Would you return all of this data exactly, leaving nothing out?

** Opening Recorded information block **

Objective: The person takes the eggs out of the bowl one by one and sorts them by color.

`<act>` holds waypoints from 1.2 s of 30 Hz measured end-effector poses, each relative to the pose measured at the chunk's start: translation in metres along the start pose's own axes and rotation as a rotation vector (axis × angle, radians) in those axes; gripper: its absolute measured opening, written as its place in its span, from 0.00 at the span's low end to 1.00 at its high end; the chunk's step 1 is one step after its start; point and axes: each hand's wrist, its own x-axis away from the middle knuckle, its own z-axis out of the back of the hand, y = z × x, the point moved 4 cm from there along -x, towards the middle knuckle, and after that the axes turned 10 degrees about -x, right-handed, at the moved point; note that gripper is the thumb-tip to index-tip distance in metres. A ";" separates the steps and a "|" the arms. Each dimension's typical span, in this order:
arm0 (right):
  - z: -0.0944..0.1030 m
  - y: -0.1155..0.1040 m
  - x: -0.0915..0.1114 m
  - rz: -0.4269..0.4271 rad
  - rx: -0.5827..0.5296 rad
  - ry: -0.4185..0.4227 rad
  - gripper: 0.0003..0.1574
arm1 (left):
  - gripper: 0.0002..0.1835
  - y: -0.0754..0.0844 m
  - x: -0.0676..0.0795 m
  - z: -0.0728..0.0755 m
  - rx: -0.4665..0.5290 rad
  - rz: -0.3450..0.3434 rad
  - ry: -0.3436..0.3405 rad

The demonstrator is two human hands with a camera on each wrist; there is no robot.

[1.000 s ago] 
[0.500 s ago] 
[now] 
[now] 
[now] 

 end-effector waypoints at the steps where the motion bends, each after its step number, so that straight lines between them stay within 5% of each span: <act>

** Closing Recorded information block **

> **Answer below**:
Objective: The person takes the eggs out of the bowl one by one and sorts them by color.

`<act>` holds waypoints from 1.2 s of 30 Hz measured end-effector poses, each relative to the pose measured at the chunk's start: translation in metres along the start pose's own axes and rotation as a rotation vector (axis × angle, radians) in those axes; gripper: its absolute measured opening, written as its place in its span, from 0.00 at the span's low end to 1.00 at its high end; the chunk's step 1 is one step after its start; point and axes: each hand's wrist, its own x-axis away from the middle knuckle, its own z-axis out of the back of the hand, y = z × x, the point moved 4 cm from there along -x, towards the middle knuckle, and after that the axes turned 10 degrees about -x, right-handed, at the moved point; note that gripper is the thumb-tip to index-tip distance in metres. A ";" separates the steps and a "|" the arms. Each dimension's typical span, in this order:
arm0 (right):
  - z: -0.0944..0.1030 m
  - y: -0.1155..0.1040 m
  - x: -0.0915..0.1114 m
  - rz: -0.4269..0.4271 rad
  - rx: -0.5827..0.5296 rad
  - ry: -0.4185..0.4227 rad
  - gripper: 0.0003..0.1574
arm1 (left):
  - gripper: 0.0002..0.1835
  - y: -0.0754..0.0844 m
  - x: -0.0676..0.0795 m
  - z: -0.0728..0.0755 m
  - rx: -0.4665..0.5290 rad
  - rz: -0.3450..0.3434 rad
  - ry: -0.3436..0.3405 rad

The demonstrator is two human hands with a camera on each wrist; there is no robot.

[1.000 s ago] 
[0.500 s ago] 
[now] 
[now] 
[now] 

 end-effector waypoints at the steps where the motion bends, each after its step number, so that straight lines between them stay within 5% of each span: <act>

The reply to this exercise is complete.